- **Action item**
Where a line in the listing contains the string "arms", copy that line out.

- **Given material**
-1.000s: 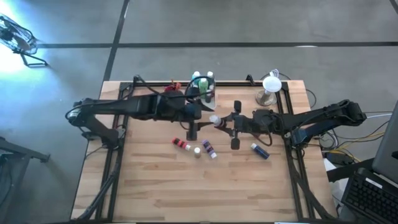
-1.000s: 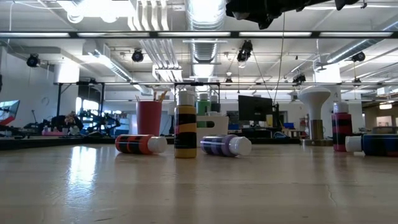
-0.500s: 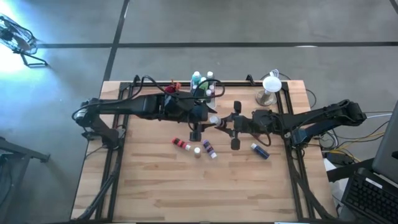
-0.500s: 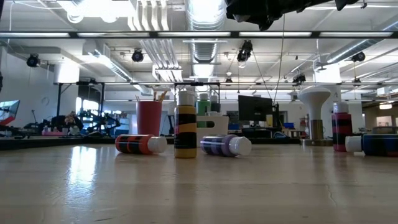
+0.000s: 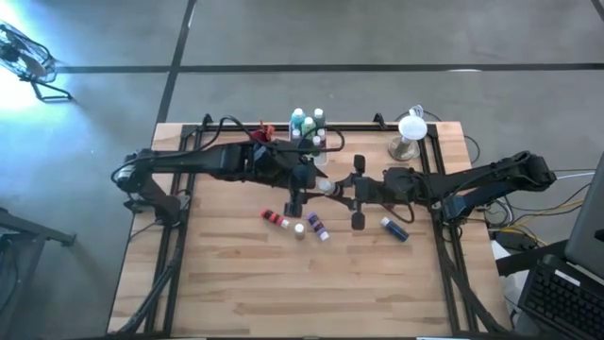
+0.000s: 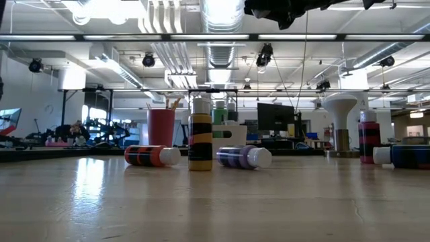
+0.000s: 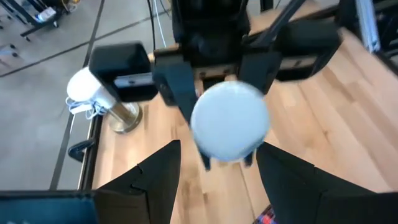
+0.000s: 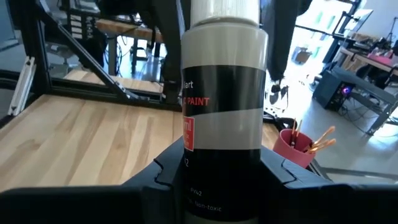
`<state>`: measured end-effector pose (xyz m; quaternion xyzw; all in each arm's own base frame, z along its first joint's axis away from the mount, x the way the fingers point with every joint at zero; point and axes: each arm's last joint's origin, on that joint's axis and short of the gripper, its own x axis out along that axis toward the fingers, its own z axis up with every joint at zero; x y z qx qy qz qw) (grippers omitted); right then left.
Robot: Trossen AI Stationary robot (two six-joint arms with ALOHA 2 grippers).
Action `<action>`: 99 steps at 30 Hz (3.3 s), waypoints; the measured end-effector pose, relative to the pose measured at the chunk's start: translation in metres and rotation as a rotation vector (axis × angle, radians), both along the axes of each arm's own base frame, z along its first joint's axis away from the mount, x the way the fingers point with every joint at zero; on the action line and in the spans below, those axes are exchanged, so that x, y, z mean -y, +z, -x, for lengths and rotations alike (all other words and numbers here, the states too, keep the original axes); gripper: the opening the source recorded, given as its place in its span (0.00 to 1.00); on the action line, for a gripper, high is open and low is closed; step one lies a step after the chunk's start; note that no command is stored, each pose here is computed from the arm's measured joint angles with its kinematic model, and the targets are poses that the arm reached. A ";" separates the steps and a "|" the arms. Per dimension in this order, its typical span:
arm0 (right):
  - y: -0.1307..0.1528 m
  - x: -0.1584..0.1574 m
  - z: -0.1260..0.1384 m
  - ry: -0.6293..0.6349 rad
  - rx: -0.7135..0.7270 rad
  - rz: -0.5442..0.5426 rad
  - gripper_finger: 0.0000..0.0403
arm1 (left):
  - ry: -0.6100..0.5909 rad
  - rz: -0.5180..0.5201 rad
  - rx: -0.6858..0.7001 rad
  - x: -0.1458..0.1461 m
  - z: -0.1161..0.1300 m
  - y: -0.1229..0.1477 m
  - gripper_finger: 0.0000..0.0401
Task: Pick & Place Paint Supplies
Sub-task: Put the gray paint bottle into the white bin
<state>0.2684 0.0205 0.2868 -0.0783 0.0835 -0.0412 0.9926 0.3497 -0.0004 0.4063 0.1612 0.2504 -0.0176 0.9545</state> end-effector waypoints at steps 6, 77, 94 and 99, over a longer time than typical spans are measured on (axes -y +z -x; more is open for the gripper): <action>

- **Answer for the task**
Robot: Trossen AI Stationary robot (two six-joint arms with ALOHA 2 grippers).
Action `<action>`: 99 steps at 30 Hz (3.3 s), waypoints; the measured end-effector pose, relative to the pose measured at the chunk's start: translation in metres and rotation as a rotation vector (axis × angle, radians), both along the axes of each arm's own base frame, z along its first joint's axis away from the mount, x the way the fingers point with every joint at zero; on the action line and in the spans below, those axes are exchanged, so that x, y, z mean -y, +z, -x, for lengths and rotations alike (all other words and numbers here, the states too, keep the original axes); gripper: the opening the source recorded, given as its place in its span (0.00 to 1.00); on the action line, for a gripper, high is open and low is closed; step one lies a step after the chunk's start; note that no command is stored, each pose here is computed from the arm's measured joint angles with its kinematic model, and the targets are poses that the arm reached. A ";" separates the steps and a "|" the arms. Per dimension in this order, its typical span:

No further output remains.